Adding Multiple Global Secondary Indexes to a DynamoDB Table in CloudFormation

So, you’ve decided to use AWS CloudFormation to make your stack reproducible, iterable and integrate it into a CI/CD pipeline (maybe using CloudPipeline?). Your stack uses DynamoDB tables and, in order to increase efficiency (or other reasons), you’ve decided to use Global Secondary Indexes (GSIs). You can define the table and a single GSI in the CloudFormation template file, but issues arise when you need multiple indexes.

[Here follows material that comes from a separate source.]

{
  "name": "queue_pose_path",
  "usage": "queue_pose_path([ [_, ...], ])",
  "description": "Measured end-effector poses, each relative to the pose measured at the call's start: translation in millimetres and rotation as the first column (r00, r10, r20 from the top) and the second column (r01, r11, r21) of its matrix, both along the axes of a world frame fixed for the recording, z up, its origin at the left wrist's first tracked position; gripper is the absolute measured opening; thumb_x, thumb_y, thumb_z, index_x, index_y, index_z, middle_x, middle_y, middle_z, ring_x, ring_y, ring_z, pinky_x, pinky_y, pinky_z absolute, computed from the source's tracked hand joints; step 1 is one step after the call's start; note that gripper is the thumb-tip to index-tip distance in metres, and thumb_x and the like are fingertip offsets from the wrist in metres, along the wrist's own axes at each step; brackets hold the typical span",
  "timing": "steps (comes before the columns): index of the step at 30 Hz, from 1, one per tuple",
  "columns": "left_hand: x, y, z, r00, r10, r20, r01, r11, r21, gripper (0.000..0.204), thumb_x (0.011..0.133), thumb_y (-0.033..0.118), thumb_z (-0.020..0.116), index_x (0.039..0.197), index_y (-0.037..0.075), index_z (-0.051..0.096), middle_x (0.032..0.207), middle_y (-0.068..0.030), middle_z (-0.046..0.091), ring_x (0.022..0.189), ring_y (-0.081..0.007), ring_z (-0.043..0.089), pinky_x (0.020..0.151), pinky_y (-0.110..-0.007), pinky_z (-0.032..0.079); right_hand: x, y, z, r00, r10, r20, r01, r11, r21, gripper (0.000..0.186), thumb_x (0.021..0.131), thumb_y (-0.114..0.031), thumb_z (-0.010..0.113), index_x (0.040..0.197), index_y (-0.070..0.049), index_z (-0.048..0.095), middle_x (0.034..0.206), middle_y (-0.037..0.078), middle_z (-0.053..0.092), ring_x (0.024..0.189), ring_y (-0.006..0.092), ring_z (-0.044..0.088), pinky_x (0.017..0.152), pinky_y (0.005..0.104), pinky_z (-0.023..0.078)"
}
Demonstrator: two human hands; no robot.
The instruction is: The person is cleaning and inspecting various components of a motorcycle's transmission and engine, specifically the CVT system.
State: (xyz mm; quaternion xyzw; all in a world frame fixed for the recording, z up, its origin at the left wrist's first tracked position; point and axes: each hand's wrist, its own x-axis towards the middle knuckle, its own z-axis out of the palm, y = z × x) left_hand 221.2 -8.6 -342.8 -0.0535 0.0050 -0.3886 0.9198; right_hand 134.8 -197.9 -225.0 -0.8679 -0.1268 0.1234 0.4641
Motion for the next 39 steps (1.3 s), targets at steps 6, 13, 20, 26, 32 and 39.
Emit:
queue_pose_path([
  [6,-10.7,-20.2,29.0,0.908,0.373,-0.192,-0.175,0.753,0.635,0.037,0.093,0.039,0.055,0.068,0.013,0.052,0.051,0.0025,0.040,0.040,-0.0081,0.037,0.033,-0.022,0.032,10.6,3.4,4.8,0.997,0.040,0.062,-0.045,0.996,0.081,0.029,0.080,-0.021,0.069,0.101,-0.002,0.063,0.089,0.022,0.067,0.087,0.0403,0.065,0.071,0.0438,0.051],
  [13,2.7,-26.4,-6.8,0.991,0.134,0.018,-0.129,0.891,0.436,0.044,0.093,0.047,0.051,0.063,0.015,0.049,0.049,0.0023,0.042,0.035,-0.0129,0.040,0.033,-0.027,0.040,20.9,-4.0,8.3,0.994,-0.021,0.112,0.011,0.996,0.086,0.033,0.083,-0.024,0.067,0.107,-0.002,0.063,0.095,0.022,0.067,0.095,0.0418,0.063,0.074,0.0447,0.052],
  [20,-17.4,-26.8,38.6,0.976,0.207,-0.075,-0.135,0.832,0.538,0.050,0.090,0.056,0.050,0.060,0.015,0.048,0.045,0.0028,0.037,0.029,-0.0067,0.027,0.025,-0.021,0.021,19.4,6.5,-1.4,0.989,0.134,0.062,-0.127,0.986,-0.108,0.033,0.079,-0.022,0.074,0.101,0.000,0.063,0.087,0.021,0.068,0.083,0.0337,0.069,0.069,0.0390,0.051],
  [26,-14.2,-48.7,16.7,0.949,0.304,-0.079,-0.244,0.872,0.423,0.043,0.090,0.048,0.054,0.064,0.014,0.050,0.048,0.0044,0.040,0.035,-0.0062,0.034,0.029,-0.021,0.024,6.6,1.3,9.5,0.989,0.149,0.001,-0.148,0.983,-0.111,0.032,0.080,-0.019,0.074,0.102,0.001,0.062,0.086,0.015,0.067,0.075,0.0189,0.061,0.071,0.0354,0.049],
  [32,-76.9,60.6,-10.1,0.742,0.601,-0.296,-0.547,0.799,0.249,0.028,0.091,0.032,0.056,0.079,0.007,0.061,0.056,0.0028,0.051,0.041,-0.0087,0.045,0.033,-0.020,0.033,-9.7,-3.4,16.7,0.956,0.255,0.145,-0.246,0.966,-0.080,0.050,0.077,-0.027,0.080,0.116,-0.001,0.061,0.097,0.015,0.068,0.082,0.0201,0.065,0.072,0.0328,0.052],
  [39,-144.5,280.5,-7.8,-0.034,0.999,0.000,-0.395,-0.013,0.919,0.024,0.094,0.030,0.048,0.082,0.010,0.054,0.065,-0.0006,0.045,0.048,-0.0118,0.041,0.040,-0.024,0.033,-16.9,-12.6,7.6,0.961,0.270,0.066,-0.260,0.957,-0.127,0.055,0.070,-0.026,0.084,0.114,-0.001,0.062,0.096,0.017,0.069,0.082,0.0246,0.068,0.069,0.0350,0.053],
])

The main issue is that DynamoDB creations or updates happen asynchronously but can only execute serially (at least at the time of writing this). In other words, an update will be initiated and the following one cannot execute until the first has completed. If a second update is attempted before the first can complete, an exception will be raised. The obvious way around this is to execute the first update and then execute the following update after the table has reached an appropriate state via either the AWS console or the aws-cli (The available states: CREATING, UPDATING, DELETING, ACTIVE). This becomes an issue when dealing with programmatic creation and updating through CloudFormation. Manually monitoring the console or polling via the aws-cli defeats the purpose of the automated deployment gained by using CloudFormation. Enter Custom Resources. Let’s take a look at an example. Notes:

  • All the code from the following example can be found here.
  • To minimize environment packaging requirements, all of this code uses libraries accessible to the Lambda instance (e.g. python 3.6 standard library, boto3)

CloudFormation

The following example of a CloudFormation template file describes a DynamoDB table, a Lambda function and a Custom Resource.

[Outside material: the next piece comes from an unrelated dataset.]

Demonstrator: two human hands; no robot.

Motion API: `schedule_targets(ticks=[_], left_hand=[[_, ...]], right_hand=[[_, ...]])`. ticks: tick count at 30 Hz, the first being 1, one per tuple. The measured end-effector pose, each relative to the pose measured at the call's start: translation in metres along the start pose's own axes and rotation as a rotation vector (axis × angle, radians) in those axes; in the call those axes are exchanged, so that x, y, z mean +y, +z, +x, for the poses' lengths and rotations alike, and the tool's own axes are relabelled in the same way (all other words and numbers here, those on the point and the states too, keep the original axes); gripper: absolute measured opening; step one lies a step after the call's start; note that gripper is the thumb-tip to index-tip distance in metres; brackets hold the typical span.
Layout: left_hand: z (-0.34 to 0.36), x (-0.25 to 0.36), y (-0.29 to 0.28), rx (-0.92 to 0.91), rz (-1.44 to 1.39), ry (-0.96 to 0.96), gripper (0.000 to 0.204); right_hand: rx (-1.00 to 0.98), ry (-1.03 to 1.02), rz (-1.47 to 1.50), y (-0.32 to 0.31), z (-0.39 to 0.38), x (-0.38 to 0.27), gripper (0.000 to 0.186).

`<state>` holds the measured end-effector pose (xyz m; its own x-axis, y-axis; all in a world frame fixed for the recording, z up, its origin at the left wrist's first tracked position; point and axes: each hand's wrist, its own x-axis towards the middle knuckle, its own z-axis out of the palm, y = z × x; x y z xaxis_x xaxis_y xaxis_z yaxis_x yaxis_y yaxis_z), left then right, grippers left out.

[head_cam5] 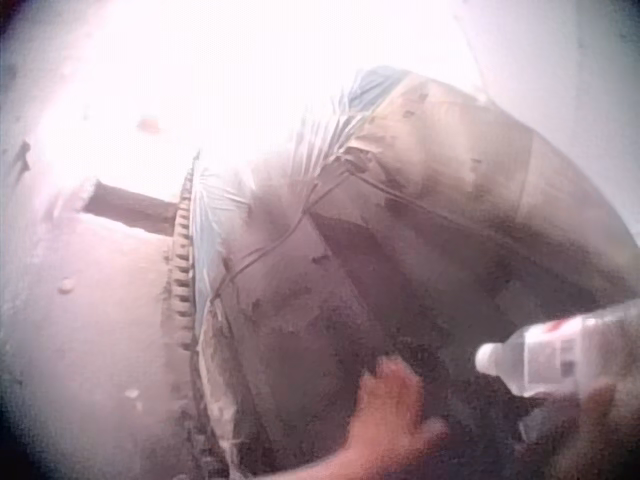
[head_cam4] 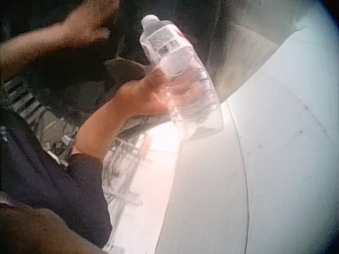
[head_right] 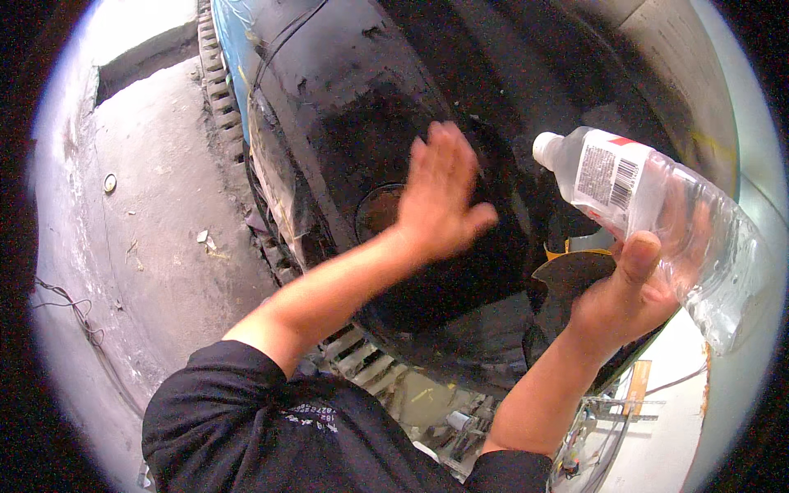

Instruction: The person sands a black car hood using a sanding block while repeatedly pouring liquid from a plastic bottle onto the surface. They wipe the hood with their hand, then walk to a red bucket to refill the bottle before returning to the car.

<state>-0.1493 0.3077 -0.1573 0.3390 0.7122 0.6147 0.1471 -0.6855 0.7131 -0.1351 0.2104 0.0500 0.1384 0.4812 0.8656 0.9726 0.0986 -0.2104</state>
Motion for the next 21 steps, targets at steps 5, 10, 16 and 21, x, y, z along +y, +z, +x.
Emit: schedule_targets(ticks=[5, 10, 16, 21], left_hand=[[-0.112, 0.055, 0.056, -0.053, -0.011, 0.424, 0.079], [-0.131, -0.002, 0.046, -0.082, 0.164, 0.441, 0.082], [-0.082, -0.096, -0.017, 0.019, 0.262, 0.016, 0.098], [-0.133, -0.036, 0.034, -0.174, 0.217, 0.198, 0.092]], right_hand=[[0.025, -0.001, -0.022, 0.0, -0.006, 0.003, 0.075], [-0.027, 0.009, -0.111, -0.021, -0.016, 0.007, 0.072], [-0.052, -0.001, -0.183, -0.045, -0.028, 0.004, 0.073], [-0.006, 0.013, -0.103, -0.044, -0.038, 0.01, 0.073]])
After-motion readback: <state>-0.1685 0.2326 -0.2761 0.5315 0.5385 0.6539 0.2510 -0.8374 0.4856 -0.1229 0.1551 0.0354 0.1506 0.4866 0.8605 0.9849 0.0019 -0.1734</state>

    AWSTemplateFormatVersion: 2010-09-09
    Transform: 'AWS::Serverless-2016-10-31'
    Description: DynamoDB Multiple GSI Custom Resource Demo
    Resources:
      DynamoTable:
        Type: 'AWS::DynamoDB::Table'
        Properties:
          AttributeDefinitions:
            - AttributeName: primary
              AttributeType: 'N'
          KeySchema:
            - AttributeName: primary
              KeyType: HASH
          ProvisionedThroughput:
            ReadCapacityUnits: 5
            WriteCapacityUnits: 5
      DynamoGSILambda:
        DependsOn: DynamoTable
        Type: 'AWS::Serverless::Function'
        Properties:
          Handler: add_gsi.lambda_handler
          Runtime: python3.6
          CodeUri: .
          Description: add multiple global secondary indexes to the dynamo table
          MemorySize: 128
          Timeout: 300
          Role: ''
          # Define event source mapping below
          Environment:
            Variables:
              logging_level: INFO
              TABLE_NAME: !Ref DynamoTable
              GSI_1: global-secondary-index-1
              GSI_2: global-secondary-index-2
          Tags:
            tag1: noblesse
            tag2: oblige
      DynamoGSICustom:
        Type: "Custom::AddMultipleDynamoGSIs"
        Version: "1701"
        Properties:
        ServiceToken: !GetAtt DynamoGSILambda.Arn

Note: the Role value should be the Arn for the AWS IAM role to be associated with the lambda function. This template specifies the following:

  • a DynamoDB table
    • Called DynamoTable
    • Has a primary key called primary
  • a Lambda function
    • Called DynamoGSILambda
    • A python 3.6 environment
      • The Handler points to the main method in the python code
      • The CodeUri points to the code directory
    • A 300 second timeout (max timeout)
    • Environment variables that specify
      • The logging level
      • The name of the table to which you want to add the GSIs
      • The names of GSIs to be added
  • a custom resource
    • Called DynamoGSICustom
    • Type can be a custom string
    • Version can be custom
    • ServiceToken points to Lambda function ARN

Lambda

Without going into every detail, let’s take a quick look at the components of the Lambda function, add_gsi.py.

lambda_handler

It has the following main lambda_handler method that gets executed when invoked by Lambda:

    def lambda_handler(event, context):
        """Lambda Function to Update Table with GSIs
        Update specified (via environment variables) table with GSIs
        Args:
            event: Lambda Event object
            context: Lambda Context object
        Returns:
            N/A
        """
        # GSI 1
        table_active_wait(TABLE_NAME)
        create_gsi_1(context)

        # GSI 2
        table_active_wait(TABLE_NAME)
        create_gsi_2(context)

        # send success message
        table_active_wait(TABLE_NAME)
        try:
            send_response(context, event, status='SUCCESS')
        except:
            send_response(context, event, status='FAILURE')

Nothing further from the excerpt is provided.